Queensland Heritage Register
- Official name: Townsville and District Education Centre and Memorial Gates, Townsville West State School
- Type: state heritage (built)
- Designated: 5 October 1998
- Reference no.: 602049
- Significant period: 1920s–1930s (historical) 1940s (historical) 1920s (fabric gates) 1930s–1940s (fabric school)
- Significant components: roof/ridge ventilator/s / fleche/s, bell – school, memorial – gate/s, school/school room

= Townsville West State School =

Townsville West State School is a heritage-listed former state school at 29 Ingham Road, West End, City of Townsville, Queensland, Australia. It was built from 1921 to 1939. It is also known as Townsville and District Education Centre and Memorial Gates. It was added to the Queensland Heritage Register on 5 October 1998.

== History ==
The former Townsville West State School, designed by the Queensland Government Architects Office was opened on 10 June 1939. Costing £28,200, the school was built during the Depression by local workers employed under the Unemployment Relief Scheme. The school building of 1937–1939 is the second of three Townsville West State Schools constructed within the same school grounds. The first, constructed in 1886–1887, was one of the earliest public schools of Townsville.

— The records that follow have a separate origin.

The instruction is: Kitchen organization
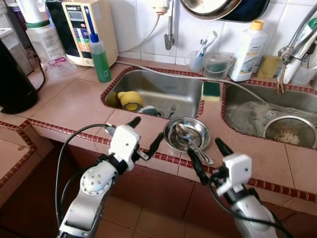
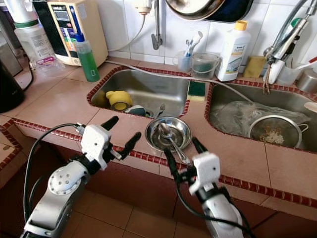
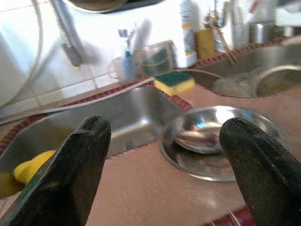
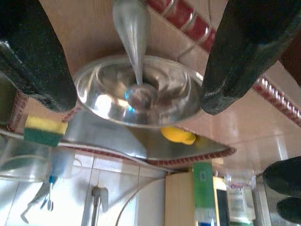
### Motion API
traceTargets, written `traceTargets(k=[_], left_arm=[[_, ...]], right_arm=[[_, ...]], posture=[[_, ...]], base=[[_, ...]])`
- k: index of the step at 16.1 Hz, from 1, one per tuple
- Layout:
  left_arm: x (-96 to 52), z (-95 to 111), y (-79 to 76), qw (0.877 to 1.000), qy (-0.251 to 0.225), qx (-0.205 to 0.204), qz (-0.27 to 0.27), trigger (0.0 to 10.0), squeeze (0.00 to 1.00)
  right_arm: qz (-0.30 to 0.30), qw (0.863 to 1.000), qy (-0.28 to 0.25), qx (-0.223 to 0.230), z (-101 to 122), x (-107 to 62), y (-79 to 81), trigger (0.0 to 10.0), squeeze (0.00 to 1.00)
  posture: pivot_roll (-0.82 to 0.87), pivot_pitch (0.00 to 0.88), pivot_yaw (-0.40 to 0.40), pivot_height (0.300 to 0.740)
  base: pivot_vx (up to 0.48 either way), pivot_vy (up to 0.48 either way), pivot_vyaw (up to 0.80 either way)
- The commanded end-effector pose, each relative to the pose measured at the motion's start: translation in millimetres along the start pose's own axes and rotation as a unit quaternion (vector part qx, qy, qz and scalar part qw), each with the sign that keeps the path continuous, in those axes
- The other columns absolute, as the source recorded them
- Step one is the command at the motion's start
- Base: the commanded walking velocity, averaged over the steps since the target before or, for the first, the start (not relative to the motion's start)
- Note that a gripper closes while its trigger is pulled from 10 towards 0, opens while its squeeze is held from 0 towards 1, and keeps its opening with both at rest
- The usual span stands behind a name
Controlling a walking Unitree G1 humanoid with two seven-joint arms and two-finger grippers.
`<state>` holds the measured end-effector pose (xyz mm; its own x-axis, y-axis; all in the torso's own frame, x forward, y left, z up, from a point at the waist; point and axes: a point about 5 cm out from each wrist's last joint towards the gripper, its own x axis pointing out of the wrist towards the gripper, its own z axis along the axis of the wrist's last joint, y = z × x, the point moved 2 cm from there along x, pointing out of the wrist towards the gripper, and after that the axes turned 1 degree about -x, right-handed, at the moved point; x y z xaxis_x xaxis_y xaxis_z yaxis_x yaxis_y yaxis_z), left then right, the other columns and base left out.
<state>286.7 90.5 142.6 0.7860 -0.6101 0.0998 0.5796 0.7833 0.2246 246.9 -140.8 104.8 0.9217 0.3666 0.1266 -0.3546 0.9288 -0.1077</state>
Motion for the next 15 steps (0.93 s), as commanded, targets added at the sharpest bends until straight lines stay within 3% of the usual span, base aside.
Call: traceTargets(k=[1,3,7,15], left_arm=[[-2.1,1.0,-7.4,1.0,-0.001,0.014,-0.024,10.0,0.0],[-5.8,1.3,-16.8,0.999,-0.004,0.0,-0.053,10.0,0.0],[-12.5,-0.6,-29.2,0.995,0.0,0.011,-0.1,10.0,0.0],[-11.3,3.2,-32.0,0.994,-0.006,0.011,-0.113,10.0,0.0]], right_arm=[[0.011,1.0,-0.004,-0.008,1.6,-2.1,1.8,10.0,0.0],[0.023,0.999,0.013,-0.023,-5.4,-10.6,0.6,10.0,0.0],[0.026,0.999,0.029,-0.036,-11.1,-16.5,-4.9,10.0,0.0],[0.005,0.995,0.057,-0.084,-20.7,-21.5,-22.5,10.0,0.0]], posture=[[-0.18,0.05,0.047,0.74],[-0.18,0.051,0.048,0.74],[-0.19,0.052,0.049,0.74],[-0.19,0.06,0.049,0.74]], base=[[0.0,0.0,0.0],[0.0,0.0,0.0],[0.0,0.0,0.0],[0.0,0.0,0.0]])
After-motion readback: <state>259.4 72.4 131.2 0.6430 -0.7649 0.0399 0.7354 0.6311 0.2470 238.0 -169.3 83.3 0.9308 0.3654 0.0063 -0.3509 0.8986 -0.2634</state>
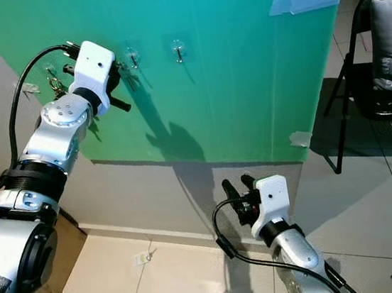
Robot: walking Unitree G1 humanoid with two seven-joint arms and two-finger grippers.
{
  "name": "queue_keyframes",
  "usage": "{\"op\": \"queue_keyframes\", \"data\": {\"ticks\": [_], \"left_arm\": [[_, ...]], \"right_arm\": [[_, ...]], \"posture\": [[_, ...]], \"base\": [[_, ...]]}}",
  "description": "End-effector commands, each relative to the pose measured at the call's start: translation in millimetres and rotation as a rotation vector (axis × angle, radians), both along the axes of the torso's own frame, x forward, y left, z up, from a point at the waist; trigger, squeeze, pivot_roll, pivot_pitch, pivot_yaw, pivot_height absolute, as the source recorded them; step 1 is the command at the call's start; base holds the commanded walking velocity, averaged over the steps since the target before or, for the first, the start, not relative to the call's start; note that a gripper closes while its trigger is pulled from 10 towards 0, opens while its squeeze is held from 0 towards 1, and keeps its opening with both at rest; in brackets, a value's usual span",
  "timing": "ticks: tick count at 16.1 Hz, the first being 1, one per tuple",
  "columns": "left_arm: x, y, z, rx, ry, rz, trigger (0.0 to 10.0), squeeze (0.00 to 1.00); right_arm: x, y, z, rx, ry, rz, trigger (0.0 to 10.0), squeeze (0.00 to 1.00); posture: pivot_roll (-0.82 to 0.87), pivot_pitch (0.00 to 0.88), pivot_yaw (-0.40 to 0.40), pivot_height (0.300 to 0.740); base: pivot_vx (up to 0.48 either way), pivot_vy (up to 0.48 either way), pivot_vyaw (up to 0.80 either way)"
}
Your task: Hang keys on a hook
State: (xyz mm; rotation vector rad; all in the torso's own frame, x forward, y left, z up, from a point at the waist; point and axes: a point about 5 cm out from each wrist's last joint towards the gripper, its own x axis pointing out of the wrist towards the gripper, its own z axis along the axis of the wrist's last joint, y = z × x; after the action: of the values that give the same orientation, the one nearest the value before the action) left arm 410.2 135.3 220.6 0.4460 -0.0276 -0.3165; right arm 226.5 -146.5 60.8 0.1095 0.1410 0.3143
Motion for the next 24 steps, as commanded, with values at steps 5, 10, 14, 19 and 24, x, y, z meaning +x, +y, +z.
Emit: {"op": "queue_keyframes", "data": {"ticks": [5,10,14,19,24], "left_arm": [[-3.4,-12.4,-24,0.129,0.087,-0.037,0.0,0.00],[-5.7,-12.9,-31,0.250,0.114,-0.068,0.0,0.00],[-11.1,-21.4,-25,0.053,0.124,-0.126,0.0,0.00],[-29.6,-39.9,-27,-0.112,0.155,-0.305,0.0,0.00],[-53.9,-41.4,-26,-0.273,0.091,-0.421,0.0,0.00]], "right_arm": [[2.0,5.9,9,0.026,-0.013,0.014,10.0,0.00],[2.8,8.5,8,0.034,0.003,0.020,10.0,0.00],[3.5,9.4,8,0.035,0.007,0.016,10.0,0.00],[1.2,7.0,8,0.031,0.010,0.020,10.0,0.00],[1.7,2.7,-1,0.032,0.030,0.017,10.0,0.00]], "posture": [[-0.27,0.016,0.181,0.740],[-0.27,0.021,0.182,0.740],[-0.27,0.022,0.185,0.740],[-0.26,0.021,0.183,0.740],[-0.26,0.020,0.181,0.740]], "base": [[0.000,0.000,0.00],[0.000,0.000,0.00],[0.000,0.000,0.00],[0.000,0.000,0.00],[0.000,0.000,0.00]]}}
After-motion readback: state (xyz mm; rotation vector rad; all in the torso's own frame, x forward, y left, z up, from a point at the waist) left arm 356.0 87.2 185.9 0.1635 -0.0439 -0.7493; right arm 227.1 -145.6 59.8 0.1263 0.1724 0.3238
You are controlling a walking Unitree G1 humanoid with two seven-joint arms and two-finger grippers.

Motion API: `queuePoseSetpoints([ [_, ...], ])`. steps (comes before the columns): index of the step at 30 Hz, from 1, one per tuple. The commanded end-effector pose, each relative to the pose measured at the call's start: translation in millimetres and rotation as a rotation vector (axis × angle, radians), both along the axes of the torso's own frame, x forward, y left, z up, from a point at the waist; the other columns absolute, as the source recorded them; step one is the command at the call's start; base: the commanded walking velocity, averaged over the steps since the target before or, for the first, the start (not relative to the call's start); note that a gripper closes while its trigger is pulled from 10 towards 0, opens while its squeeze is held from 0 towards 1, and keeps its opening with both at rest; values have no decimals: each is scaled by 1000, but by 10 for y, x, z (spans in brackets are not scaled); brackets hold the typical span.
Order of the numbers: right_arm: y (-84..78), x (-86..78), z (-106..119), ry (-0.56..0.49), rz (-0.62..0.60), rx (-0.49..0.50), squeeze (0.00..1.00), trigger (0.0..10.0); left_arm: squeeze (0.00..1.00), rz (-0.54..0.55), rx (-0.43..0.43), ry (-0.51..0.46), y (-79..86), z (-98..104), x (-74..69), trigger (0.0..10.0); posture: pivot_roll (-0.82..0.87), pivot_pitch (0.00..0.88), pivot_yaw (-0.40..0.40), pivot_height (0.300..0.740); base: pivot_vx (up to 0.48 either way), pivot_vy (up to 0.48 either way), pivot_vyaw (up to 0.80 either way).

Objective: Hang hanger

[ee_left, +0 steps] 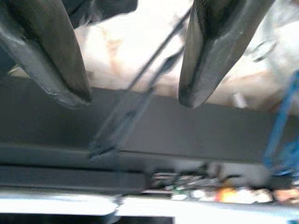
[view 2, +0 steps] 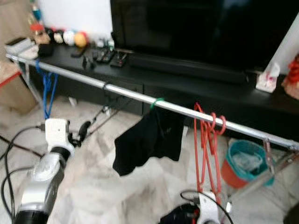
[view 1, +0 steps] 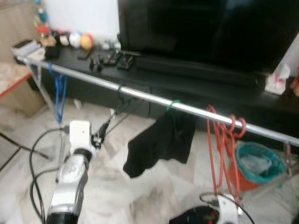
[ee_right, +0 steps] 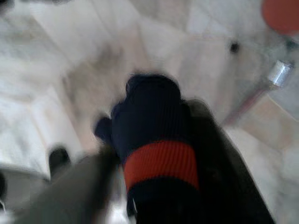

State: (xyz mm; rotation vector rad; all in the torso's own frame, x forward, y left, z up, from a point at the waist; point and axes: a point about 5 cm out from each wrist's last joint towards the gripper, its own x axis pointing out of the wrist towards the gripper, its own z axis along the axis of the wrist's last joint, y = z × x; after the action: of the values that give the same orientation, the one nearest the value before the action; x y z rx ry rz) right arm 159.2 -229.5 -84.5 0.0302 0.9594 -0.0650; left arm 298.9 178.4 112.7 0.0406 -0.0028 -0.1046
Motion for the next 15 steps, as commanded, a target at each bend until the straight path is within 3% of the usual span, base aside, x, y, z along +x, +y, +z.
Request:
queuePoseSetpoints([
  [1, 4, 55, 22, -15, 6, -4, 0, 10000, 0, -18, 16, 5, 102, 55, 16, 10000, 21, 0, -46, 740, 0, 0, 0],
  [6, -27, -17, -6, 14, 1, -11, 0, 10000, 0, -122, 48, 59, 173, 48, 15, 10000, 21, 0, -47, 740, 0, 0, 0],
  [15, -111, -123, -32, 49, -11, -26, 0, 10000, 0, -310, -7, 146, 260, 53, 30, 10000, 23, 0, -51, 740, 0, 0, 0],
])
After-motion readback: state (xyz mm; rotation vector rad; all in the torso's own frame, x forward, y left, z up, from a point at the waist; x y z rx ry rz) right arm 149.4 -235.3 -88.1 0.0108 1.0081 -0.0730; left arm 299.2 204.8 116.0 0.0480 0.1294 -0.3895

Early settlement in Townsville spread along the beach in the present North Ward area, with the commercial centre located along the bank of Ross Creek in the present Flinders Street East area. As the town developed settlement spread south-west along the track to the hinterland which was an extension of Flinders Street. By 1868 the West End Cemetery had been established along the track in the area known as West End. By 1878 the Carrier Arms Hotel, a soap and candle factory in Morris St, the Townsville Gas and Coke Co and the Townsville Brewery Co had sprung up in the new suburb. The North Queensland Pastoral and Agricultural Association was formed on 19 December 1879 and the stockyards and ring were constructed soon after in their present location on Ingham Road.

West End, along with neighbouring suburbs, saw a second wave of population growth after the completion of railway facilities in the North Yards in the early 1880s. Along Ingham Road the West End Hotel (1885) and St Mary's Catholic Church (1888) both survive from this period.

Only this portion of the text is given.